◆ THE TASK ◆
Show every line below where "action" can be found.

◆ DATA EXCERPT ◆
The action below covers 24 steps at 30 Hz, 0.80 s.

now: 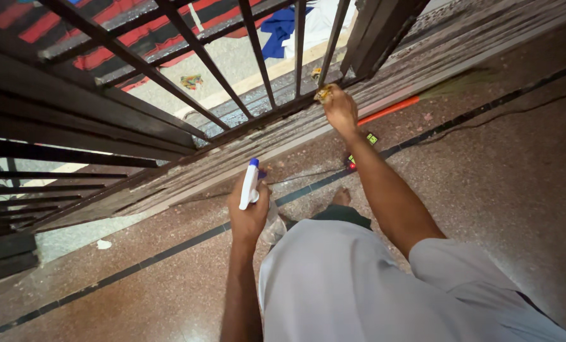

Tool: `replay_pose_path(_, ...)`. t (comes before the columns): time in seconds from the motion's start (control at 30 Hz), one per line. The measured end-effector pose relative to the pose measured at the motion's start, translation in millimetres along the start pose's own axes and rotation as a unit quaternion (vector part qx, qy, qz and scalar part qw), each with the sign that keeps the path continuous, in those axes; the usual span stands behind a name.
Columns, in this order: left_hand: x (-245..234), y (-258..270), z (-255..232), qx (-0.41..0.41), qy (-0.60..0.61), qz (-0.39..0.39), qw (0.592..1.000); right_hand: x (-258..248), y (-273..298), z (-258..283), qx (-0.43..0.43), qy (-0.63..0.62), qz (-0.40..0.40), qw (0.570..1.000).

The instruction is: The person cleans a metal gate by spraying cleaning liquid onto the bars and wiping them with a cloth.

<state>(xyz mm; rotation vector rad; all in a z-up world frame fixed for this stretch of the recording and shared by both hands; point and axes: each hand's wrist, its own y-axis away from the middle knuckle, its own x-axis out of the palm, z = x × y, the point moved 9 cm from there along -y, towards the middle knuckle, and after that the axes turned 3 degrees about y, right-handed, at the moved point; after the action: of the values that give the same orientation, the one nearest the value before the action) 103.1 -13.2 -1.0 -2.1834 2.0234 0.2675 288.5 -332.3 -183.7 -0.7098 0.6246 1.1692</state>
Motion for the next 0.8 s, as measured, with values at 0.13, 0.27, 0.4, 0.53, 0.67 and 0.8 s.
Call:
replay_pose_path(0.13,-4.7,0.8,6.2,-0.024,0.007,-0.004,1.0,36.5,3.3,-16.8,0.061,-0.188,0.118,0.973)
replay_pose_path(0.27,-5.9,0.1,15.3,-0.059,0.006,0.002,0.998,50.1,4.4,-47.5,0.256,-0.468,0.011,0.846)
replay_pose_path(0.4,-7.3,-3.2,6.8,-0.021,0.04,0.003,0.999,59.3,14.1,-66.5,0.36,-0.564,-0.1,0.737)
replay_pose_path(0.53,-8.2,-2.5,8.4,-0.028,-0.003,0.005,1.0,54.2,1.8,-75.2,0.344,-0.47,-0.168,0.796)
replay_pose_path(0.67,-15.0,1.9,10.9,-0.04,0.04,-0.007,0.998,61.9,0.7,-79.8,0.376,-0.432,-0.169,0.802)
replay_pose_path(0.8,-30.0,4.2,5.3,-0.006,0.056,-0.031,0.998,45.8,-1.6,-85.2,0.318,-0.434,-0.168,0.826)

◆ WORKED SOLUTION ◆
The action below covers 24 steps at 30 Hz, 0.80 s.
<state>(xyz mm; rotation vector rad; all in a z-up world frame fixed for this stretch of the recording and shared by both hands; point and axes: each hand's wrist, its own y-axis away from the middle knuckle, its own x-axis out of the palm, z = x × y, the point moved 9 cm from there along -y, towards the middle knuckle, and after that the axes turned 3 degrees about y, right-handed, at the moved point; after the action: of the values that give the same orientation, the one nearest the value before the action) 103.1 -13.2 -1.0 -2.1834 2.0234 0.2675 288.5 -332.3 -183.7 -0.7098 0.6246 1.1692</state>

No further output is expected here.